Staccato rhythms and wordless vocalizations is the perfect recipe for something that is immediately familiar even though you are hearing it for the first time. Now that is timeless, that defies all divisions in music. The Bubs are a rock big band and like great big bands in the past the sense of effortless orchestration is key to keeping the ball bouncing and weaving between all legs and drop in sweet releases left and right. Listen to track 5 Fuss and tell me that this does not move you. The Bubs take on rock for right now is so on the money, we will all look back on this record as a singular statement from an amazing band.

My first impression of The Bubs, live and in person, was that they were all friends.

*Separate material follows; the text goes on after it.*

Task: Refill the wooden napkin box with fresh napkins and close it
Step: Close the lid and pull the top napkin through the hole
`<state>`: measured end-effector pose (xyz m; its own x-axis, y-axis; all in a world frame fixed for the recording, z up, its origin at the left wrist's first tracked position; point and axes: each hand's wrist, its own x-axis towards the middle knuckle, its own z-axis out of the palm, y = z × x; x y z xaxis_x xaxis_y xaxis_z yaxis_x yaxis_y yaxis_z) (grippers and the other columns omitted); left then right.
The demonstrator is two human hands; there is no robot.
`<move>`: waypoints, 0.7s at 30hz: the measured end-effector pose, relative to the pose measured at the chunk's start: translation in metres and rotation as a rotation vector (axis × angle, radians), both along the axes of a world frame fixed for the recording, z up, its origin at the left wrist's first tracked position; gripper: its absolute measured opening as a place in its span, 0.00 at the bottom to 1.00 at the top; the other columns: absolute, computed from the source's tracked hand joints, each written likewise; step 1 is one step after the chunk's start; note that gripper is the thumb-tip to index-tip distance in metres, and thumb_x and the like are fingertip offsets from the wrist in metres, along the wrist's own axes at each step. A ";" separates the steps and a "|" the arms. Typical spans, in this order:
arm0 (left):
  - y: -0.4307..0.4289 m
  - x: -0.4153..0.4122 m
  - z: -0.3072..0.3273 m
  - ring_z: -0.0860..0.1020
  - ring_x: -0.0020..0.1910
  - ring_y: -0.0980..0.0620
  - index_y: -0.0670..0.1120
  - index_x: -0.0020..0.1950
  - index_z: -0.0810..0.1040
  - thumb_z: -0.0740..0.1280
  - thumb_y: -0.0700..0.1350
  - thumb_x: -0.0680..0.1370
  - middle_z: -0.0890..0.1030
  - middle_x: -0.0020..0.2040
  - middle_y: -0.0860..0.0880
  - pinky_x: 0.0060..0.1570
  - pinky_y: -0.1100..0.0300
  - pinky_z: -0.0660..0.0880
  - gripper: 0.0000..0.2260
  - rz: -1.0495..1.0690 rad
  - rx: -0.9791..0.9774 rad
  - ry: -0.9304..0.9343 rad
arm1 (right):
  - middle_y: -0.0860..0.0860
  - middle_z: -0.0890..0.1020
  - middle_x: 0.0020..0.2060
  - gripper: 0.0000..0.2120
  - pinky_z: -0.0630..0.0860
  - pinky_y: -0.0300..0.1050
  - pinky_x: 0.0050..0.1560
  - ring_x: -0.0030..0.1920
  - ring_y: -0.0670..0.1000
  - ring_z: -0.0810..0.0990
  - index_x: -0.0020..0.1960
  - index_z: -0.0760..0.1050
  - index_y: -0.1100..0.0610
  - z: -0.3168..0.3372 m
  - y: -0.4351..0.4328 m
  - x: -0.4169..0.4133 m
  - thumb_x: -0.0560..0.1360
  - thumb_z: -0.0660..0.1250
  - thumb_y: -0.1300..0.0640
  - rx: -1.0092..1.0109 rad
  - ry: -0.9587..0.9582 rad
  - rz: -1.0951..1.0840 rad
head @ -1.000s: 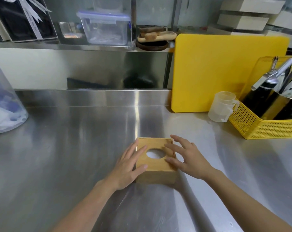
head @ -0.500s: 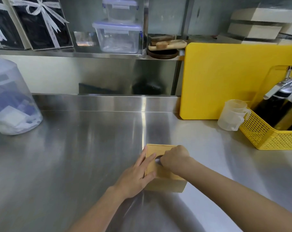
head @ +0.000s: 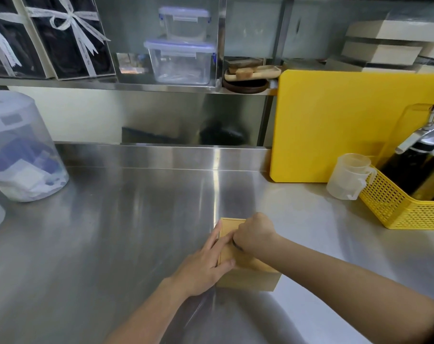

Their energy is infectious before they play a single note. I got introduced to The Bubs last summer shortly after Solid Sound at MassMoCA. My son, Brody, and I ran around the galleries trying to find Rough Francis, it was probably 10 or 11am. The raw power of this band was so jaw dropping, I knew nothing about them and come to find out that they are a Burlington VT band! I immediately bought their music and sent them a message about playing the loading dock (they are already out of our reach). Sometime after I was nosing around their IG and saw an image of this gang of rockers leaping about in white union suits… So I listened, I loved the music immediately and reached out to them via IG. Before The Bubs played the loading dock I heard a few of their tunes, enough to know that I personally wanted to hear their new album live and in person but I had no idea how much I would come to appreciate and fall for this band.

I am glad I got introduced to the songs on Cause a Fuss live first before hearing the record. Now when I listen back to this record my memory is of seeing them play these tunes and the recorded version serves as a truthful documentation of the live experience. I think being introduced to music the other way around is also super amazing. There is nothing like that feeling of knowing a host of songs from a band and then the total exaltation of hearing and seeing the actual humans in the here and now, live and in person performing the tunes.

Recorded & mixed by Ryan Cohen Filmed by Christian Taylor and ‎Jessica Farley https://thebubsvt.com https://robotdogstudio.com

Experiencing The Bubs live is an absolute must. The band is just so damn jubilant, just try your hardest to stand there unmoving with your arms crossed. Before you know it you are swinging your arms and bobbing to the beats. The guitars are jangly and interwoven. The super solid core of this band comes from guitar/bass/drums tightness. Solar flares of synth, lead guitar choruses, yowly voices supported by from-the-gut hollering that links everything together. The Bubs are happy and on a perma sugar high. Addie, synth player and vocalist, had a big bag of candy from Chutters when they played at the loading dock. Most bands have beers on stage, not The Bubs, they had bags of penny candy. Listening to this album is risking a sonic induced sugar high only without the threat of an impending crash, just put Cause a Fuss on repeat and let that sugar loop on and on.